”[I]f he gets anywhere in the primaries,” Weisberg declared, “Romney's religion will become an issue with moderate and secular voters—and rightly so.” And as if realizing that he has just declared open season on religious belief, Weisberg quickly added: "Objecting to someone because of his religious beliefs is not the same thing as prejudice based on religious heritage, race, or gender."Thus, Weisberg cleverly tries to distinguish between believing in something that most don't, and coming from a people (in his case, presumably Jewish) who believe something that most do not.
Thus does the left casually open the door to the baldest sort of bigotry, a first cousin of the anti-Catholicism thought buried in 1960, or the anti-Semitism that continues to plague Europe and of course the Middle East. The not-so-deft substitution of "religious heritage" for "religion" is supposed, I guess, to protect Jews willing to abandon the outward display of their faith, but for anyone believing in the miraculous of any sort, well, those days of the great tolerance in American politics are over.

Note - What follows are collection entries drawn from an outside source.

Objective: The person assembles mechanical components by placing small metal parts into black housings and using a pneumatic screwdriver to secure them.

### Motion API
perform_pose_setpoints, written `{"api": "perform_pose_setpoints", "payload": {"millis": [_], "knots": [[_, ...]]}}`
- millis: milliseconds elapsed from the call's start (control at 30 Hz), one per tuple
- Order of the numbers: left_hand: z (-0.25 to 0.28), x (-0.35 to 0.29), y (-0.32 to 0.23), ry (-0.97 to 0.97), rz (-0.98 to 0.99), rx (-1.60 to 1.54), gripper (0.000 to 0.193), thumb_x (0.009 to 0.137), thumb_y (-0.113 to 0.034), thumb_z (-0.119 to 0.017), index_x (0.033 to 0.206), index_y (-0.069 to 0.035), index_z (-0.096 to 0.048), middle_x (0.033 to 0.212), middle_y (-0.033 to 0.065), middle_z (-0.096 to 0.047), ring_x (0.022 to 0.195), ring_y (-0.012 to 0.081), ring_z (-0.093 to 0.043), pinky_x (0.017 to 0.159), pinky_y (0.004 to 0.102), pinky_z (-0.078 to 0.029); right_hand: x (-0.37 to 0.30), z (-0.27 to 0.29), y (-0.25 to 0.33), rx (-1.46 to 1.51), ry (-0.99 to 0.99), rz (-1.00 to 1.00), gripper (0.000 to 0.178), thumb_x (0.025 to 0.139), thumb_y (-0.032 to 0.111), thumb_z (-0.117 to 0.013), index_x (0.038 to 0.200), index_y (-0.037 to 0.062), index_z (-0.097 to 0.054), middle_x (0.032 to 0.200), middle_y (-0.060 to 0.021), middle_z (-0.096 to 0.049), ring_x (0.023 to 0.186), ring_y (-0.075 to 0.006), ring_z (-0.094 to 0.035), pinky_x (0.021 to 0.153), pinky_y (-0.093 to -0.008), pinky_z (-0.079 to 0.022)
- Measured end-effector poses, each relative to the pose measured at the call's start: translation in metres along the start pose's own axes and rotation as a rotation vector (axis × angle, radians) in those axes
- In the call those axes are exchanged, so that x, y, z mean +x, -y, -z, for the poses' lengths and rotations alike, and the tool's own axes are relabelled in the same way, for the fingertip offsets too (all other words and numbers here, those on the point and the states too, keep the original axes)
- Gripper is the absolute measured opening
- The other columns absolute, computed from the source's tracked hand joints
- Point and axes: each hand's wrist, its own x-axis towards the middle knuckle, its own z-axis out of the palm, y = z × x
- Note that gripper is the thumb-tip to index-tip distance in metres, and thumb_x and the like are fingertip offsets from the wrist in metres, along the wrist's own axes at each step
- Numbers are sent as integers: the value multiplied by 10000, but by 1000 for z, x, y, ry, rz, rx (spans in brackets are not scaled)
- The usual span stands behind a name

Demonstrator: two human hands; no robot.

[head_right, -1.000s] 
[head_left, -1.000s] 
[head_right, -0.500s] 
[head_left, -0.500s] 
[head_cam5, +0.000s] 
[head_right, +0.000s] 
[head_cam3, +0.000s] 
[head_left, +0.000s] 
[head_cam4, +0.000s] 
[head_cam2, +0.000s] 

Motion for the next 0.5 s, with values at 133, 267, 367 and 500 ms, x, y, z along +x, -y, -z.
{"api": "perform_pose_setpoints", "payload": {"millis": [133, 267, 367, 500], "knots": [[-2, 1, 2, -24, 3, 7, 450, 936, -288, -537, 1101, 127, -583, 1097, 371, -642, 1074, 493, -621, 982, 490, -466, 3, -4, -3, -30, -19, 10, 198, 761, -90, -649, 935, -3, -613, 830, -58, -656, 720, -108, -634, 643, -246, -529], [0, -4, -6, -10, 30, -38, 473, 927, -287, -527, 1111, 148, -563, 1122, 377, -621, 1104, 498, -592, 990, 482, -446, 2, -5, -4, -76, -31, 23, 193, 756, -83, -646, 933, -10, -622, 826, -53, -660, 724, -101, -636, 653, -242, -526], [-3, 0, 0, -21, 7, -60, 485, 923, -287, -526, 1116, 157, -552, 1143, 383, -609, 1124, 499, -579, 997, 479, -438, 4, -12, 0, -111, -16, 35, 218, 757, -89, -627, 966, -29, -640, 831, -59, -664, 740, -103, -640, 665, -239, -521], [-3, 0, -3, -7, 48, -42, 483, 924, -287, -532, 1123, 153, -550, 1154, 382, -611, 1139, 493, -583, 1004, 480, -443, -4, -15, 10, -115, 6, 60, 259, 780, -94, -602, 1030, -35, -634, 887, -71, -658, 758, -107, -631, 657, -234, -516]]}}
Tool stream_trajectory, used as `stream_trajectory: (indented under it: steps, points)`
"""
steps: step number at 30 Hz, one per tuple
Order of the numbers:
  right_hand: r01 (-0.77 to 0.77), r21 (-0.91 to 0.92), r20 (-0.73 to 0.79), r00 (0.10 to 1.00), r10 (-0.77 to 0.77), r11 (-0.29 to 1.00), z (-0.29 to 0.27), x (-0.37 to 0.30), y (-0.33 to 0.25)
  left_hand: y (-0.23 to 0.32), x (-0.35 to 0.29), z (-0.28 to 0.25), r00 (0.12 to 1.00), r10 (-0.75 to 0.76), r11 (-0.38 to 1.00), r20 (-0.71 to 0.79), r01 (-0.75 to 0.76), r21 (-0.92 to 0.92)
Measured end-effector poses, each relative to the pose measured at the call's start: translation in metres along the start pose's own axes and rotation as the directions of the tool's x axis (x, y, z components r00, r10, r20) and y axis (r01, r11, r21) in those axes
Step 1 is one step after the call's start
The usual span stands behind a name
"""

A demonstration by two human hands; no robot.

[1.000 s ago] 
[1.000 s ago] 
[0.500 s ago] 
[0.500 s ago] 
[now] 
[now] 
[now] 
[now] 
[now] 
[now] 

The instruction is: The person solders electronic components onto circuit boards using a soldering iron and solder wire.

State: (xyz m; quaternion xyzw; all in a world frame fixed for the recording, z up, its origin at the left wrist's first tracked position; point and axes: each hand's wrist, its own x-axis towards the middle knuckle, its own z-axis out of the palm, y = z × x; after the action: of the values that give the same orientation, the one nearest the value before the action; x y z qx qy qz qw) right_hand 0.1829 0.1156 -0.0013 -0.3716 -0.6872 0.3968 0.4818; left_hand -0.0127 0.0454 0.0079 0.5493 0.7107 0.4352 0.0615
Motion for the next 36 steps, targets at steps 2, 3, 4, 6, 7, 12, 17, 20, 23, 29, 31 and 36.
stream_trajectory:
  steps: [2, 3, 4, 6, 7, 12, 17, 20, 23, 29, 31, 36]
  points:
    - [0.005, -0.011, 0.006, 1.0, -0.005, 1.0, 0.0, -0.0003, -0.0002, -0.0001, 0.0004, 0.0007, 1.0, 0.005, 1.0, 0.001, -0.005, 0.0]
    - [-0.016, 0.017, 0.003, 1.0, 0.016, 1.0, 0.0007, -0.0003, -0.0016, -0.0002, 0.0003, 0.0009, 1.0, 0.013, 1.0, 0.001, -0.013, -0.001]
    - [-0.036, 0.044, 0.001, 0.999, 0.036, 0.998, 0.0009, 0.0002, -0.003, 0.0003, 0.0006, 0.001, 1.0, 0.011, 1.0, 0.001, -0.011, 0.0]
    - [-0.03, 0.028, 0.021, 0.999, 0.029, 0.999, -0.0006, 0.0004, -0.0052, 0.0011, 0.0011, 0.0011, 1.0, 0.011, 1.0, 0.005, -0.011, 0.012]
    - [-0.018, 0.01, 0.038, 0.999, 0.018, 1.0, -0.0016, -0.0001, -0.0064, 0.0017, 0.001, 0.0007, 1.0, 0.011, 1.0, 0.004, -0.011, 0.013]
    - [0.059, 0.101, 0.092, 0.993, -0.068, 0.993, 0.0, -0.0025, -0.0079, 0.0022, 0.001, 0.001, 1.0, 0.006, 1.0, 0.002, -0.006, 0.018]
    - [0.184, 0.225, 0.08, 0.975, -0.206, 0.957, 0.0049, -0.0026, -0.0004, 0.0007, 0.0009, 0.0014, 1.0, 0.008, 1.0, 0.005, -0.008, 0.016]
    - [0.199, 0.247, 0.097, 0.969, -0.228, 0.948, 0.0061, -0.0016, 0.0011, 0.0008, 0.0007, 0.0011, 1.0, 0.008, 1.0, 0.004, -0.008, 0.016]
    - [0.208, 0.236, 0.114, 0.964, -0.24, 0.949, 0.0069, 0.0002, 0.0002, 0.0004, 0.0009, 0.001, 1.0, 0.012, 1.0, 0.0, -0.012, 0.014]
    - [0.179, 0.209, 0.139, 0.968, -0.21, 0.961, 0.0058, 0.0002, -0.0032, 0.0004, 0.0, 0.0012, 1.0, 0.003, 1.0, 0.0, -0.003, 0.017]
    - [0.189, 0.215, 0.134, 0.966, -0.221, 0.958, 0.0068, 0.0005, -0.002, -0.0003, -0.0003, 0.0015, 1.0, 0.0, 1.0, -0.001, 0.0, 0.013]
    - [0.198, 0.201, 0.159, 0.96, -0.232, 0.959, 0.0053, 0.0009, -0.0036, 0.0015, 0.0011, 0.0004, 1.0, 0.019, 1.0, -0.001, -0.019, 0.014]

I don't think that there is any way around the fact that Weisberg is suggesting religious bigotry for voting for president. As Hewitt points out, religious fundamentalists of any stripe believe in stuff that the more "rational" find questionable. He also seems to be applying a time test to religious belief - it is acceptable if the unrational belief has, say, over 200 years behind it, but not if it has less. And, thus, Mormonism is out, as is Scientology, but Judaism, Christianity, and Islam are ok, despite having beliefs that if taken literally, are just as unrational as is found in Mormonism.
Not a good sign. Hopefully though, those who espouse this sort of thinking will get the same sort of response that Woody Paige here got when opining about the SLC Olympics.